**Brief:** Could you write out the lines below exactly, beginning with the first and finishing with the one that contains "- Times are"?

(Information provided Opens)

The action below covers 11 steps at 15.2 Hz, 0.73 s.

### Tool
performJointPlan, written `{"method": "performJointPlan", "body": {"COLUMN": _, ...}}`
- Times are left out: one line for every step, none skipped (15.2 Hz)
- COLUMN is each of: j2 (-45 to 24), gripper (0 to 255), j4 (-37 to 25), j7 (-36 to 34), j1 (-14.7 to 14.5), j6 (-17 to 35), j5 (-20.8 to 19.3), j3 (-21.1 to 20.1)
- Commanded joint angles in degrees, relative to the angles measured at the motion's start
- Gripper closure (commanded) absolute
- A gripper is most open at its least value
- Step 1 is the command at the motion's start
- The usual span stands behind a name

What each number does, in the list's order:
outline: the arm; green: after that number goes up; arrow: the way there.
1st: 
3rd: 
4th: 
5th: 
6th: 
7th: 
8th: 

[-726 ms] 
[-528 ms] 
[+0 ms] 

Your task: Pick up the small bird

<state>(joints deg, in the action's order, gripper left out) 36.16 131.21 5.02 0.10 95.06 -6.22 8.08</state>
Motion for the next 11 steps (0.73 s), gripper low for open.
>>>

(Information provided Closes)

**Answer for the task:**
The action below covers 11 steps at 15.2 Hz, 0.73 s.

### Tool
performJointPlan, written `{"method": "performJointPlan", "body": {"COLUMN": _, ...}}`
- Times are left out: one line for every step, none skipped (15.2 Hz)

For this exercise, nothing more is required.